4つの症状のうち、3つ目の〝急に尿がしたくなり、我慢が難しいこと〟が「週に1回以上」あって、そのほかに1つ目、2つ目、4つ目の症状がある場合、過活動膀胱の可能性があります。

――皆さん、いかがでしたか。

巴:
一般的に、過活動膀胱は加齢とともに増えていく病気で、40歳以上で増えてきます。

過活動膀胱かもしれない、と思ったら

――では、過活動膀胱かもしれないな、と思ったら、どうすればいいでしょうか。

巴:
はい。まずは、医師に相談することが重要です。膀胱の過剰な収縮を抑える作用がある薬、また、膀胱の筋肉を緩めて尿をためやすくする作用がある薬を使って、治療をすることができます。
また、生活習慣の見直しも行います。

――生活習慣の見直しですか。

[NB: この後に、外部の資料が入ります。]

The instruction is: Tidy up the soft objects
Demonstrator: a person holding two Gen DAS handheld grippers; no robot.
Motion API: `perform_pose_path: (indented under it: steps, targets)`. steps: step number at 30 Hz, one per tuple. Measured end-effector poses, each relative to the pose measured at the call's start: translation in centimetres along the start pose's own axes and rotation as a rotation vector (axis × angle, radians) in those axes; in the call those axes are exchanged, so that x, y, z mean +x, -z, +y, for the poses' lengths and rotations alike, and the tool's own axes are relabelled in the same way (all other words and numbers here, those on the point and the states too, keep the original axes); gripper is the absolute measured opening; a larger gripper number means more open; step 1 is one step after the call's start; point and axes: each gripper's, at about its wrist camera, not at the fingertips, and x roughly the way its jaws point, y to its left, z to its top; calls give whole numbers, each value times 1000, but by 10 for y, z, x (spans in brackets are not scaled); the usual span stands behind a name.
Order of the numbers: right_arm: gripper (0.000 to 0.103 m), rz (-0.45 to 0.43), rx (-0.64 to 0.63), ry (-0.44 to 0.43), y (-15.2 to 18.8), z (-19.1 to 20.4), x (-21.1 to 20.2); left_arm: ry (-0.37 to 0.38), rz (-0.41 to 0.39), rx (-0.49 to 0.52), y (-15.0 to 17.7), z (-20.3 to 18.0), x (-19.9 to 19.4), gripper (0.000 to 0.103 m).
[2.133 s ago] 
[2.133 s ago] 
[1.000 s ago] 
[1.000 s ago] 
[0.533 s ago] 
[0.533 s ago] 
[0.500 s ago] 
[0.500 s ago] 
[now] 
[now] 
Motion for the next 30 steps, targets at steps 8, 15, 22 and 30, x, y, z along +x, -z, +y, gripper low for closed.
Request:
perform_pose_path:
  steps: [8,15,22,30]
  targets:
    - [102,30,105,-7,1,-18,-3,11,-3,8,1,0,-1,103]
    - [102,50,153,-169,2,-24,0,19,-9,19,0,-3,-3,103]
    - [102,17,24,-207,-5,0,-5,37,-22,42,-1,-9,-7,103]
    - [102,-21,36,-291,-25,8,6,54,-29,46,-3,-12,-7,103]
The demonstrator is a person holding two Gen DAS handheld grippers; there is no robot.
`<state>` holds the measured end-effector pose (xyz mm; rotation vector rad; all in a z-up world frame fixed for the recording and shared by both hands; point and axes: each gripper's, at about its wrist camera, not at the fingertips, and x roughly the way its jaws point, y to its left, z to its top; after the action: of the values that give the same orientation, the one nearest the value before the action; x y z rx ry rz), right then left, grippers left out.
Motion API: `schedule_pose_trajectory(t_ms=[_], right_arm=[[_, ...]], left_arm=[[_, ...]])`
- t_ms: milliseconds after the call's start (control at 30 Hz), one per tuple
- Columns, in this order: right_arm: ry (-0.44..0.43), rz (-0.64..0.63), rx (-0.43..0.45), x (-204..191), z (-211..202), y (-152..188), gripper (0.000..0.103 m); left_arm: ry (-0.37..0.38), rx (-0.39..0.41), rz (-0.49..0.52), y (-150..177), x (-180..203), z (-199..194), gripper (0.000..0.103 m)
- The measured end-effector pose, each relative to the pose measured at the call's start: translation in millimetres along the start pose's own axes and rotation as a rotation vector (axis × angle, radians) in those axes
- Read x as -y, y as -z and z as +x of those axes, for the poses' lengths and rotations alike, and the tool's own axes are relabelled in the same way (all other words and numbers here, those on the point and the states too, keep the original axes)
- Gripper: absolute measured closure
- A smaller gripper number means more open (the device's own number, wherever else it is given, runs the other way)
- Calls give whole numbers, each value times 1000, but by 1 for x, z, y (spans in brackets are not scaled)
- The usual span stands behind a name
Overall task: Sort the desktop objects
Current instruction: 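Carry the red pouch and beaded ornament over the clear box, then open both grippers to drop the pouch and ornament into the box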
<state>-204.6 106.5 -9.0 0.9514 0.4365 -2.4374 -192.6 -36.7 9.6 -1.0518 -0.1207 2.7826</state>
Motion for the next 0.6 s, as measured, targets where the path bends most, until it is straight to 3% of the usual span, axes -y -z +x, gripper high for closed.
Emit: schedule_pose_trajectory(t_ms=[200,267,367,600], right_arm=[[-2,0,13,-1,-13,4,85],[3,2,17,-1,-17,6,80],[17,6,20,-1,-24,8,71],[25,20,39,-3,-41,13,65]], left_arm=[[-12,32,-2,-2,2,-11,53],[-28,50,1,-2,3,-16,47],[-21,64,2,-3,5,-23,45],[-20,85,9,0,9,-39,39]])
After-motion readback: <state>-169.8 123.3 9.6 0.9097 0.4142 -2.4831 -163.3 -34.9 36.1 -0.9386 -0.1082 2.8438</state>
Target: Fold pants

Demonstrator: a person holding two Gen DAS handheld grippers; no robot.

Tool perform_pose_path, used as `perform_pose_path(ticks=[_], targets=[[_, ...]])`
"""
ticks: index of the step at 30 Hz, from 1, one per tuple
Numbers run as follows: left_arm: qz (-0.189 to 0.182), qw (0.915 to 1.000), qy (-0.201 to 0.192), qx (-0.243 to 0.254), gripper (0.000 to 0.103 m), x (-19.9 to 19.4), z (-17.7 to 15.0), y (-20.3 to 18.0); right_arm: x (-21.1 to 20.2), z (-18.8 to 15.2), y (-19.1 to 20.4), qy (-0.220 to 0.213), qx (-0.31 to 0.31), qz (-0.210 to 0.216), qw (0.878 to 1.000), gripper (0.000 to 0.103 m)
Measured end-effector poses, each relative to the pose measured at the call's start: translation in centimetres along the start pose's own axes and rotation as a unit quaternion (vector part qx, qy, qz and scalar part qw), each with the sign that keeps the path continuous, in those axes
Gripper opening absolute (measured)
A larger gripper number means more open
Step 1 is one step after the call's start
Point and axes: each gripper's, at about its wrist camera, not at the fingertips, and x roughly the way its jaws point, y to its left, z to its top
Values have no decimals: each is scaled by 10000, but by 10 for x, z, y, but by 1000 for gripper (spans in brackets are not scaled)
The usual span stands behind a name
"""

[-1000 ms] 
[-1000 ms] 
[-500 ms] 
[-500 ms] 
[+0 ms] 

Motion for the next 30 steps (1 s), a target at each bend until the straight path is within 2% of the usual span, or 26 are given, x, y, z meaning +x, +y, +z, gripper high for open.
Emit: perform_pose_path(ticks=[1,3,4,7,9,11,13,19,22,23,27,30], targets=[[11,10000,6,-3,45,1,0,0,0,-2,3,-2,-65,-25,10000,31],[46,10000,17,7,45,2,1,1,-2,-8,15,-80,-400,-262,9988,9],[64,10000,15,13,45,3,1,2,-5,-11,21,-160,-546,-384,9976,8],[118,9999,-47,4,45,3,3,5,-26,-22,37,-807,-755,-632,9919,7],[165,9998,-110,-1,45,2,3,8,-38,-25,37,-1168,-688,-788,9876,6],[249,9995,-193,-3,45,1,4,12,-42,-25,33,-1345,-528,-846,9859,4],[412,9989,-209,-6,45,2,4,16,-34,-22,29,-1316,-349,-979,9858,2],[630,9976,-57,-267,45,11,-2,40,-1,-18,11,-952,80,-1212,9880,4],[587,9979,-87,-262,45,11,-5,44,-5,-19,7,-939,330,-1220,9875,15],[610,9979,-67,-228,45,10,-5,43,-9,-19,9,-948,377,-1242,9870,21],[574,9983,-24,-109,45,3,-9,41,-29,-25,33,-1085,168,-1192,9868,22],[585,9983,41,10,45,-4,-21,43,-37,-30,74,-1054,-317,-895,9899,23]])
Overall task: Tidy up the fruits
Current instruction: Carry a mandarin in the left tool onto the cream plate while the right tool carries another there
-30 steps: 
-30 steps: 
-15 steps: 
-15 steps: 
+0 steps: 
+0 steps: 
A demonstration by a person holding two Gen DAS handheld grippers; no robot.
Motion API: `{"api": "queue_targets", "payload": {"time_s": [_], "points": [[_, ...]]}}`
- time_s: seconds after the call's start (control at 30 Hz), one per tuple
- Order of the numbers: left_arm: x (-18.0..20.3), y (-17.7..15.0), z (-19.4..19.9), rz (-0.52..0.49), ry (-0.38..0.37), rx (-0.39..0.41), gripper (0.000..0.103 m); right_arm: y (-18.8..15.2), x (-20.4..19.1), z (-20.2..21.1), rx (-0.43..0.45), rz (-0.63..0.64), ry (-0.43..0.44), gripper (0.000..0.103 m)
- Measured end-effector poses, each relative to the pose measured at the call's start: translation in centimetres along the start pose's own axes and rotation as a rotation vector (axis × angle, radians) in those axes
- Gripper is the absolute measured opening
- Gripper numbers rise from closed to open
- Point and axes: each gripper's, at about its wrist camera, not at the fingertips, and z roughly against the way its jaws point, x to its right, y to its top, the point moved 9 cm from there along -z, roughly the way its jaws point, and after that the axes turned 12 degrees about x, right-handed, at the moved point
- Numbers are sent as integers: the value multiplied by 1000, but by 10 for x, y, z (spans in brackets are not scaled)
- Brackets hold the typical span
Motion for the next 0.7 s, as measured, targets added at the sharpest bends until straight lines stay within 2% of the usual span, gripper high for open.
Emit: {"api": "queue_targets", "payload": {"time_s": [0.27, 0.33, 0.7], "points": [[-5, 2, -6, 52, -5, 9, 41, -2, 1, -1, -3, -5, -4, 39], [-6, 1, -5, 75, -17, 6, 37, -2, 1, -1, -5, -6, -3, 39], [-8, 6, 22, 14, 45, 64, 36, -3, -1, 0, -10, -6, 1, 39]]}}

それはどのようなものですか。

巴:
1日の尿量はおよそ1,500ml前後なんですけれども、それに合わせて過剰な水分摂取を控えたり、カフェインの摂取を控えるなど、生活習慣を見直すことは「頻尿」「切迫性尿失禁」の改善をする上で大切です。
あらかじめ、トイレの場所を確認しておく、時間に余裕を持って行動する、などの工夫をしていきましょう。
また、寝室の変更や、ポータブルトイレの使用など、トイレの場所を近くすることも有効です。

――高齢の方など、水をできるだけこまめにとることを心がけている、という人もいると思います。
水分の摂取量は、どう決めればいいんでしょうか。

巴:
確かに、水分摂取量を決めるのは難しいです。すでに十分飲んでいるのに、もっと飲んだほうがいいと思って飲んでしまう人も多いです。
なので、専門医では、水の摂取量や尿量などを1回ごとにきちんと計測して、2~3日分日誌をつける「排尿日誌」というものを参考に、その人の適正な水分摂取量をアドバイスしています。

――気が付いたら相談したほうがいい、ということですね。
では、最後に今回のポイントをお願いします。

巴:
過活動膀胱には、薬と生活改善が有効。